African AIDS leader wins $5 million prize
10.20.2008 3:44pm EDT
(London) He took an AIDS test publicly despite a deep stigma in Africa against the disease.
He pressed to cut the prevalence of mothers passing the HIV virus onto their babies. He fought to make more anti-retroviral drugs available. Festus Gontebanye Mogae, the former president of Botswana, was honored Monday with a multimillion-dollar leadership prize for his campaign to tackle one of the world’s highest HIV infection rates.
Mogae, who led the diamond-rich south African nation from 1998 until resigning this year, won the 2008 Ibrahim Prize for Achievement in African Leadership. The prize, in its second year, is aimed at recognizing and promoting good governance in Africa.He has already has received widespread praise for tackling Botswana’s high HIV/AIDS infection rate – at an estimated 23.9 percent of the adult population, it’s the world’s second-highest behind Swaziland.
In sharp contrast to other African leaders, Mogae addressed the issue of AIDS in almost every one of his speeches.
Today, the number of children being infected with HIV by their mothers in Botswana has dropped from as high as about 40 percent to 4 percent and anti-AIDS drugs are reaching most of those who need it. Lifesaving anti-retroviral drugs are known locally as “Mogae’s tablets.”
Mogae will receive $5 million over 10 years and $200,000 annually for life thereafter. The foundation giving the prize will consider granting a further $200,000 annually for 10 years to causes that Mogae supports.
The foundation was created by Mo Ibrahim, a Sudanese-born billionaire who founded the African telecommunications company Celtel International.

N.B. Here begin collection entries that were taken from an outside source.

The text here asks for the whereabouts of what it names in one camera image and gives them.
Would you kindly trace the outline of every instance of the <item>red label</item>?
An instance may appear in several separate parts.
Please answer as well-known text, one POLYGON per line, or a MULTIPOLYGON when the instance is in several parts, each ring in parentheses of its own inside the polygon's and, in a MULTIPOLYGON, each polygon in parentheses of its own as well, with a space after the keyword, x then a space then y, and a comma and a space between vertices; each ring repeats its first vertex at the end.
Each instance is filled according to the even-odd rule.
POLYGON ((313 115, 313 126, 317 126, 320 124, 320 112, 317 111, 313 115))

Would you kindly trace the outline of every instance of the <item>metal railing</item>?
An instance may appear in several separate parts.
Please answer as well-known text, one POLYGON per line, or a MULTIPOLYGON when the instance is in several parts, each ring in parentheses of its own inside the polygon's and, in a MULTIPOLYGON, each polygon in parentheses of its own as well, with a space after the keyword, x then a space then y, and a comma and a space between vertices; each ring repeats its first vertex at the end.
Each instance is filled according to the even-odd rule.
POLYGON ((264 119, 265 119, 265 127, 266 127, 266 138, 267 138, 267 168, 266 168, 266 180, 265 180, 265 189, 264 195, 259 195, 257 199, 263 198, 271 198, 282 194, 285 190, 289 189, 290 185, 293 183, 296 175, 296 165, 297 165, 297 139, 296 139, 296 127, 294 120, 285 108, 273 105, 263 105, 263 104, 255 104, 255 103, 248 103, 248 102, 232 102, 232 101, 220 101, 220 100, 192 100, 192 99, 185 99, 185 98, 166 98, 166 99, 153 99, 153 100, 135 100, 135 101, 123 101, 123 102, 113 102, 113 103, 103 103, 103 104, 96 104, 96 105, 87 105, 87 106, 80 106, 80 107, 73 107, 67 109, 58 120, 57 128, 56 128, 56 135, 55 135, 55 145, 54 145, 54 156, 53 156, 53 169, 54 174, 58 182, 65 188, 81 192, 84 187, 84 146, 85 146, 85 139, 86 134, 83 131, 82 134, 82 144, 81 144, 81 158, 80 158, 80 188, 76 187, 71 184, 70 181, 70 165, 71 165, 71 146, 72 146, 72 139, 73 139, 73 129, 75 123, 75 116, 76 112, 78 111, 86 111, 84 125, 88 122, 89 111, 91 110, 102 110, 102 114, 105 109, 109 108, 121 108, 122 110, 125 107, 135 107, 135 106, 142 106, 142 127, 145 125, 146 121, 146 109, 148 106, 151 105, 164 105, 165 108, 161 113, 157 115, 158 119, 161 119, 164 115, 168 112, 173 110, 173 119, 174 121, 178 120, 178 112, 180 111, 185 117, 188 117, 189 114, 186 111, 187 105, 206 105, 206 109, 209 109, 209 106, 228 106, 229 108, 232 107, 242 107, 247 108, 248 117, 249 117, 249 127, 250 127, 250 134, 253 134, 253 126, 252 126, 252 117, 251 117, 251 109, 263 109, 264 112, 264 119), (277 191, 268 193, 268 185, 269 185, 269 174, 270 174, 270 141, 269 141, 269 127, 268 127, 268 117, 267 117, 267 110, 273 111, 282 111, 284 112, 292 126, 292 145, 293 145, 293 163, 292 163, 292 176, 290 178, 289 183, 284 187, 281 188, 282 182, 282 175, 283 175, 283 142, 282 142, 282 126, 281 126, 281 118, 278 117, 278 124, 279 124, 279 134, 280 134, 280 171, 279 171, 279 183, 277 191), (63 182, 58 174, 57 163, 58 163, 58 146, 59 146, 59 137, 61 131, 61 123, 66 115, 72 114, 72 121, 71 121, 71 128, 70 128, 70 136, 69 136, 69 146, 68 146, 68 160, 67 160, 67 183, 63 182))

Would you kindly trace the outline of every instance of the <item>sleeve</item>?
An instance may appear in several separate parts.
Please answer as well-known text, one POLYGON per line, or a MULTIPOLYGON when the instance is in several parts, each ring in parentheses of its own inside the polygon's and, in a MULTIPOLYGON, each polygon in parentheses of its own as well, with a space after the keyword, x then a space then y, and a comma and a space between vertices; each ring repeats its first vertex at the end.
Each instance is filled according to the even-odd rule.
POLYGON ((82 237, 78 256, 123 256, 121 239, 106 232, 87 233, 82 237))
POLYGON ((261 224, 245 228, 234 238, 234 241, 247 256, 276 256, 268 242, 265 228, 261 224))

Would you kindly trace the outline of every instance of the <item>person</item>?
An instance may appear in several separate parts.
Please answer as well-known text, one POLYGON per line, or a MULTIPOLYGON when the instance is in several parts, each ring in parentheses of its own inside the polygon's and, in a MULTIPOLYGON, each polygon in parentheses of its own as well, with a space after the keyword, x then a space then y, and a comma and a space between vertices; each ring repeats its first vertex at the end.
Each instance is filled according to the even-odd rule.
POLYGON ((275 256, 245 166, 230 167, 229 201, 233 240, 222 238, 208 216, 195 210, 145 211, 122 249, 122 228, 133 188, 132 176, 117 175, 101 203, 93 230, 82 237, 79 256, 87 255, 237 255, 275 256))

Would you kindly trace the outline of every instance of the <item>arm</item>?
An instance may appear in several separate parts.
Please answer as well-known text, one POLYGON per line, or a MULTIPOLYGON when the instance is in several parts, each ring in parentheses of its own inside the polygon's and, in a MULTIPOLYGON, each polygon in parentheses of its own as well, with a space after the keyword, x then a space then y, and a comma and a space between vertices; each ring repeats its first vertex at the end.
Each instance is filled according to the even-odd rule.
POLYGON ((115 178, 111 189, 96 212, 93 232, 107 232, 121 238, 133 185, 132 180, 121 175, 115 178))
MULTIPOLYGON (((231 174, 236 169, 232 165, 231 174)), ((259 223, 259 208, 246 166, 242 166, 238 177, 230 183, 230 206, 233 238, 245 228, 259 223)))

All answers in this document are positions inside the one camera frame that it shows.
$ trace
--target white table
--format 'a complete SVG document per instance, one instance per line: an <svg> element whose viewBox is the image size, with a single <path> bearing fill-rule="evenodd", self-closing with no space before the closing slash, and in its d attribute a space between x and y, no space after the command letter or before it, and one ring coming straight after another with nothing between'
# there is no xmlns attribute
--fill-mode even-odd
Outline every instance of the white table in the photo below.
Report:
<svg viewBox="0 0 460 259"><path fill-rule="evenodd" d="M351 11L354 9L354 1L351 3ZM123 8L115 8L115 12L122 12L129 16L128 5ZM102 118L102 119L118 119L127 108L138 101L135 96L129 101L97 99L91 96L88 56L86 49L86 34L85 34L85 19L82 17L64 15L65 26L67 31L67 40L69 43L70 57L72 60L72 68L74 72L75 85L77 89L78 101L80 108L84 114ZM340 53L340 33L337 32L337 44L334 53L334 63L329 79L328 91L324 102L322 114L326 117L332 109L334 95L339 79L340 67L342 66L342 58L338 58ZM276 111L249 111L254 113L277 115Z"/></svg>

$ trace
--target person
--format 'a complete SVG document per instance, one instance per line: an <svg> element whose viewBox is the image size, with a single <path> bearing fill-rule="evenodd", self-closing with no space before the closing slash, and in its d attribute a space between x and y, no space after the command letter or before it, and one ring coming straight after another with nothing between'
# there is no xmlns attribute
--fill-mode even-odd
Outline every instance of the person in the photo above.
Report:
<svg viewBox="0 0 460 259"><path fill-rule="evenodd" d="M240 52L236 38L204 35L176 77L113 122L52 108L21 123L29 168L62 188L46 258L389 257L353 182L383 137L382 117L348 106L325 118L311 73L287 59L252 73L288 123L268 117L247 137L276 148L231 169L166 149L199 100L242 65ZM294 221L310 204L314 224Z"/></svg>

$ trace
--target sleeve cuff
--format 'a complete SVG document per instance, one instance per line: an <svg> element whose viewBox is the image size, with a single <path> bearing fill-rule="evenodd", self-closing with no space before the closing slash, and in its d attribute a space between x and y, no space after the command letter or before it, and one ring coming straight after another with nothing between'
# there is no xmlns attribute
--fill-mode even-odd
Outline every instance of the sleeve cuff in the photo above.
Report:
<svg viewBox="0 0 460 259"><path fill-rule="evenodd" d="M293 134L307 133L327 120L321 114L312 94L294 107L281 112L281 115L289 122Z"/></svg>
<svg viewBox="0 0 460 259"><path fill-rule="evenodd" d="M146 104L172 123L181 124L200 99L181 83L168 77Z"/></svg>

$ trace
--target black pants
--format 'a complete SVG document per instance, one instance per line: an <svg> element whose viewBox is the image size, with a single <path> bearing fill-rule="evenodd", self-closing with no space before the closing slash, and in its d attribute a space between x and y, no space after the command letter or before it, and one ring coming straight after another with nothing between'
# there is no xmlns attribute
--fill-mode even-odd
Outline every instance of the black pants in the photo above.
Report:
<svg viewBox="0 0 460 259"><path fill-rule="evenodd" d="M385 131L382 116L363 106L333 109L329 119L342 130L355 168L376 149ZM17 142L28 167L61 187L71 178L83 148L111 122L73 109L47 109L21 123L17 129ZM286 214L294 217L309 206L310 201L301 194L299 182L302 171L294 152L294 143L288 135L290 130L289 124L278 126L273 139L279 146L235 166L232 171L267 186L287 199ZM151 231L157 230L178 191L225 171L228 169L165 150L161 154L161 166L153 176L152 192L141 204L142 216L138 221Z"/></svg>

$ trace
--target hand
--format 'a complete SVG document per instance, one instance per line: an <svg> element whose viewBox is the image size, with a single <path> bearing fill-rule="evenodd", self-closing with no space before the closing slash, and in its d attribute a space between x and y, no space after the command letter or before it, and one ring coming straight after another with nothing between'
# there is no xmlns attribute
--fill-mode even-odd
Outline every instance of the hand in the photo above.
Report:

Former U.N. Secretary-General Kofi Annan, who chairs the prize committee, praised Mogae for his leadership on health and economic issues.
“Botswana demonstrates how a country with natural resources can promote sustainable development with good governance, in a continent where too often mineral wealth has become a curse,” Annan said.
While Africans may know Botswana as one of the continent’s most politically and economically stable countries, it might be best known in the West as the setting of Alexander McCall Smith’s “No. 1 Ladies’ Detective Agency” novels.
An Oxford-educated economist, Mogae presided over a decade of economic growth and political stability as he privatized parts of the economy, notably the airlines and the telecommunications industry.
Botswana is the world’s largest producer of diamonds, and Mogae was instrumental in making sure the country benefited from its mineral wealth by venturing into cutting and polishing diamonds instead of just exporting uncut stones and missing most of the profit.
The prize is awarded to democratically elected former heads of state from sub-Saharan African countries who have left office within the last three years.
Mozambique’s former president, Joaquim Chissano, won the prize last year. He ruled Mozambique for 18 years, leading that country out of a devastating civil war and overseeing its transition from Marxism to a free economy.
“(The prize causes) people to speak more about governance, to think more about governance,” Chissano said Monday in a telephone interview from Geneva, where he was speaking about aid and development at an international forum.
“People are speaking about good governance now more in Africa than in the past,” he said.